Chang'e 5 (Chinese: 嫦娥五号; pinyin: Cháng'é wǔhào[note 1]) was the fifth lunar exploration mission in the Chinese Lunar Exploration Program of CNSA, and China's first lunar sample-return mission.[13] Like its predecessors, the spacecraft is named after the Chinese moon goddess, Chang'e. It launched at 20:30 UTC on 23 November 2020, from Wenchang Spacecraft Launch Site on Hainan Island, landed on the Moon on 1 December 2020, collected ~1,731 g (61.1 oz) of lunar samples (including from a core ~1 m deep),[14][15] and returned to the Earth at 17:59 UTC on 16 December 2020.

Chang'e 5 was the first lunar sample-return mission since the Soviet Union's Luna 24 in 1976. The mission made China the third country to return samples from the Moon after the United States and the Soviet Union.


The Chinese Lunar Exploration Program has four phases, with incremental technological advancement:[16][17]

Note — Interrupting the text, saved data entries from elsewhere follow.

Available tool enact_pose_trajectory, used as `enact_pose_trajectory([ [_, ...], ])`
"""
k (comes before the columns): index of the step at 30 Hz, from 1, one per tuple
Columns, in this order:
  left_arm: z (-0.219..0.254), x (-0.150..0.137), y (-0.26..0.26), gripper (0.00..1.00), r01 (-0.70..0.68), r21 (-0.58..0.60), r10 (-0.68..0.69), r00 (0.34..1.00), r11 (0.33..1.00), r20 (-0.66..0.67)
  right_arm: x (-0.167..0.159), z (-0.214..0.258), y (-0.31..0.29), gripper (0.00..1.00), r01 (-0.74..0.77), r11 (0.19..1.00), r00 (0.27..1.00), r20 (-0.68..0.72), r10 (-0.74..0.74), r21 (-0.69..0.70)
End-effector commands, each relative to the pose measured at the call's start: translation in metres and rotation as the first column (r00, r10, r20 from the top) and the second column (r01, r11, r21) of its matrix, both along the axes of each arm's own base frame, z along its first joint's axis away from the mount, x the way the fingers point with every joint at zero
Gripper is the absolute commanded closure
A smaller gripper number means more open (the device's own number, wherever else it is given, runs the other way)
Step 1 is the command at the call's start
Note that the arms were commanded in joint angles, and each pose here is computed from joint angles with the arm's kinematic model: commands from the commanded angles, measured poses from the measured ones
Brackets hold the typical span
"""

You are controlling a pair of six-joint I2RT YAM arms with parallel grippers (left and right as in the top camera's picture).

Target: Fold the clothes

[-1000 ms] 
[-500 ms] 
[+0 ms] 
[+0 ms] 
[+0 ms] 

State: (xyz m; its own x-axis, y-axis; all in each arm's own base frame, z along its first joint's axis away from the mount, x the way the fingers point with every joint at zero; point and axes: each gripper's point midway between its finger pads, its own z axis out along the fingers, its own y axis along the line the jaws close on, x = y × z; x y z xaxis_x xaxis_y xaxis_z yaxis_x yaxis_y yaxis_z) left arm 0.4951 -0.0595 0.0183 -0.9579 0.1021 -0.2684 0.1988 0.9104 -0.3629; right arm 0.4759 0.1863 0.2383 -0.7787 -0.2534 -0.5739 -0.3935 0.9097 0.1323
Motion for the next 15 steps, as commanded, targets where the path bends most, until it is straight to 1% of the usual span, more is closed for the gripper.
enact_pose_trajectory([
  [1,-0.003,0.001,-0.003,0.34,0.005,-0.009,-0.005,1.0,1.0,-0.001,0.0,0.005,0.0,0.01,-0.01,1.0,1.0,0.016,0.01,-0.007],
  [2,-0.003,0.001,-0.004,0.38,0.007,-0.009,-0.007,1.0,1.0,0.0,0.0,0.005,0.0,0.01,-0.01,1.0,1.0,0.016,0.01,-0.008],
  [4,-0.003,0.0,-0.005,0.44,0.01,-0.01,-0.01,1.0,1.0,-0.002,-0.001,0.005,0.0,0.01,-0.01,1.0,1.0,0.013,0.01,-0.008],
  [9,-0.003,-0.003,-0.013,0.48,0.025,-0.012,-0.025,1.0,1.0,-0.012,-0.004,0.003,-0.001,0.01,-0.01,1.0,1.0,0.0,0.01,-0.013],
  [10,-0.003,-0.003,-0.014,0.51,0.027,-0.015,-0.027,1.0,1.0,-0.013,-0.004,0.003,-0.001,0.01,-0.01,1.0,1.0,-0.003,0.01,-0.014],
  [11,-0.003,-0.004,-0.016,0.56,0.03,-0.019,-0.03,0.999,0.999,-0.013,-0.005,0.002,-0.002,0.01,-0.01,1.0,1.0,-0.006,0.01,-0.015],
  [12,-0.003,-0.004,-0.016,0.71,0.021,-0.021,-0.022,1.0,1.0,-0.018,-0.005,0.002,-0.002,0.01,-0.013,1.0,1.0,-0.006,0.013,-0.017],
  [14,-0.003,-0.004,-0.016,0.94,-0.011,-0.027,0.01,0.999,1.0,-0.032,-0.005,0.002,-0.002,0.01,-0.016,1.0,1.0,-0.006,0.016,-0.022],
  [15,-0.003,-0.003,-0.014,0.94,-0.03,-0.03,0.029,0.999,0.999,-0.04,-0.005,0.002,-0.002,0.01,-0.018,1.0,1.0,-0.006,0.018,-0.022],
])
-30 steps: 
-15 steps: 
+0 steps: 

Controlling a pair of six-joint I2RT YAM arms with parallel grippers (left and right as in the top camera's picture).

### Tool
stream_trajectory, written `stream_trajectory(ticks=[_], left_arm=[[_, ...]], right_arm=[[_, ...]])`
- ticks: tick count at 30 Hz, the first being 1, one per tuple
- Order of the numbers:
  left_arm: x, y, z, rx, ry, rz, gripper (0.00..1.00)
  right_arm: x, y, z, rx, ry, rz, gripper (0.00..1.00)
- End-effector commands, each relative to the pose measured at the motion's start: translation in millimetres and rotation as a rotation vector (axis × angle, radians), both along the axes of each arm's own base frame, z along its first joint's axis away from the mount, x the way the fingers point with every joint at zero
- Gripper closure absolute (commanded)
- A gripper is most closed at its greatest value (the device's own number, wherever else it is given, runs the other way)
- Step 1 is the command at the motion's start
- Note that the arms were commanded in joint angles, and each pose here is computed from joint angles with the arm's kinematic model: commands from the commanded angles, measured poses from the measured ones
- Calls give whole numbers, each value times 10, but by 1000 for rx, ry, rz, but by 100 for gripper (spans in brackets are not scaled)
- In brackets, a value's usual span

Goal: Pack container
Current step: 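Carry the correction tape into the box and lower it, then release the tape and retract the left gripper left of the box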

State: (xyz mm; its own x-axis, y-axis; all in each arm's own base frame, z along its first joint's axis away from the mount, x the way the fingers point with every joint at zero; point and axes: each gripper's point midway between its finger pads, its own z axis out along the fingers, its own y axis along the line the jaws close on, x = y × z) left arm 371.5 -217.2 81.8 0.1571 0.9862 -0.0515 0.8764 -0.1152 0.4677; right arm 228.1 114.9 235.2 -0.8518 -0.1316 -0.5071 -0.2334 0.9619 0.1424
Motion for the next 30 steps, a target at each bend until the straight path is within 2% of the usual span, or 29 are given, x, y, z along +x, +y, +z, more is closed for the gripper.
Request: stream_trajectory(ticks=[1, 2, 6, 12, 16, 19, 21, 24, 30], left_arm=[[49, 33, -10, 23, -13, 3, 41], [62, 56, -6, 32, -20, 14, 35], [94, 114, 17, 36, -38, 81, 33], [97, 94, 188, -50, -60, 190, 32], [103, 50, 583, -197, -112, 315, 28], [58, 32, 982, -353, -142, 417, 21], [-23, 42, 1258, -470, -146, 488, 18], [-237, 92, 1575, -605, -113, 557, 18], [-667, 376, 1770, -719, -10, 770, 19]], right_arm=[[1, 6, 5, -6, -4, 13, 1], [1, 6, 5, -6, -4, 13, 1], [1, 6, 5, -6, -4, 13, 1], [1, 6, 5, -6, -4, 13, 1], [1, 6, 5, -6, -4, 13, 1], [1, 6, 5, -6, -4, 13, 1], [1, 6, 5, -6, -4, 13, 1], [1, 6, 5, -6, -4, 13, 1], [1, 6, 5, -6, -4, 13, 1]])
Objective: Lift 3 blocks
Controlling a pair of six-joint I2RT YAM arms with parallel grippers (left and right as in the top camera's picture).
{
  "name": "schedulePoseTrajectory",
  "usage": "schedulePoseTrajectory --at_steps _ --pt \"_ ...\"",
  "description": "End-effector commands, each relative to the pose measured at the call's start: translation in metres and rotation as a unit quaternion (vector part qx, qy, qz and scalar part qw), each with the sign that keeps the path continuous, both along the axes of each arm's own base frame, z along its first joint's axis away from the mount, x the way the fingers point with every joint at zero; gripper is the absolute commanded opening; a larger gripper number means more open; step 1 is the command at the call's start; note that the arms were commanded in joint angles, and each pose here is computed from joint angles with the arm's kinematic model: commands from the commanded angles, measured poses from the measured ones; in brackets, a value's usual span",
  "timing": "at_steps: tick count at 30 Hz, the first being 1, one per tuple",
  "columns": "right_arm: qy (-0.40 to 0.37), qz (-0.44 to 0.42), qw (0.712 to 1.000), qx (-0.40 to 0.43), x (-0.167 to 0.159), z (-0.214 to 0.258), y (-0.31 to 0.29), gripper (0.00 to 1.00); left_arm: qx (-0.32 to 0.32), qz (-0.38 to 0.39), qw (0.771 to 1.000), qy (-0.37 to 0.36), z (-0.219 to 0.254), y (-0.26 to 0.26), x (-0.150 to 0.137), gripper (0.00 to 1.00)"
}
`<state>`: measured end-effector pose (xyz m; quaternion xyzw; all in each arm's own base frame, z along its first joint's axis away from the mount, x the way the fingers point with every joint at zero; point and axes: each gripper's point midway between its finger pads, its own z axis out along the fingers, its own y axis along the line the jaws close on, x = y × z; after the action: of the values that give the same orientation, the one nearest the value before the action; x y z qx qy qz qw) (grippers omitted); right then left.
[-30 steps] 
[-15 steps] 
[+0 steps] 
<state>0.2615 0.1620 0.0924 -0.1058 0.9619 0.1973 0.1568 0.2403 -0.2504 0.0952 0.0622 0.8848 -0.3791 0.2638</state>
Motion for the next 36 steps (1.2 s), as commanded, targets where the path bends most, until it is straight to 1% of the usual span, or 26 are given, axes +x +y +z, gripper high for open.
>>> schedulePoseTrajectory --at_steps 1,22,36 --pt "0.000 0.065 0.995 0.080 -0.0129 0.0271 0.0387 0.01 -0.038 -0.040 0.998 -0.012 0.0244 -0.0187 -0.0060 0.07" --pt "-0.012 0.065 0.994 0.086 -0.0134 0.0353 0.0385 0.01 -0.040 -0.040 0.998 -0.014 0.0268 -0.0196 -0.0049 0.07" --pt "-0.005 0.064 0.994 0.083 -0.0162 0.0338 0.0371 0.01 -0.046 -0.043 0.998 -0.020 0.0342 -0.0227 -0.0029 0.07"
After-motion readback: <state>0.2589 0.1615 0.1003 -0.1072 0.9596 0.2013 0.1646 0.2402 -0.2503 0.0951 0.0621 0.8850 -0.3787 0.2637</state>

The Chinese Lunar Exploration Program will finally lead to crewed missions in the 2030s.[16][17]

The Chang'e 5 Lander and Orbiter Combination in the factory
Chang'e 5 in testing phase
The Chang'e 5 ascender testing



The Chang'e 5 mission consists of four modules or components:

  • Lander: landed on the lunar surface after separating from the Orbiter, installed with a drill and a scooping device. The Ascender is on the top of the Lander.
  • Ascender: after sampling, the lunar samples were transported to a container within the Ascender. The Ascender launched from the lunar surface at 15:11 UTC, on 3 December 2020, followed by automatic lunar orbit rendezvous and docking with the Orbiter. After transferring the sample, the Ascender separated from the Orbiter, deorbited, and fell back down on the Moon at 22:49 UTC, on 6 December 2020, to avoid becoming space debris.
  • Orbiter: after the samples were transported from the Ascender to the Orbiter, the Orbiter left lunar orbit and spent ~4.5 days flying back to Earth orbit and released the Returner (reentry capsule) just before arrival.
  • Returner: The Returner performed a skip reentry to bounce off the atmosphere once before formal reentering.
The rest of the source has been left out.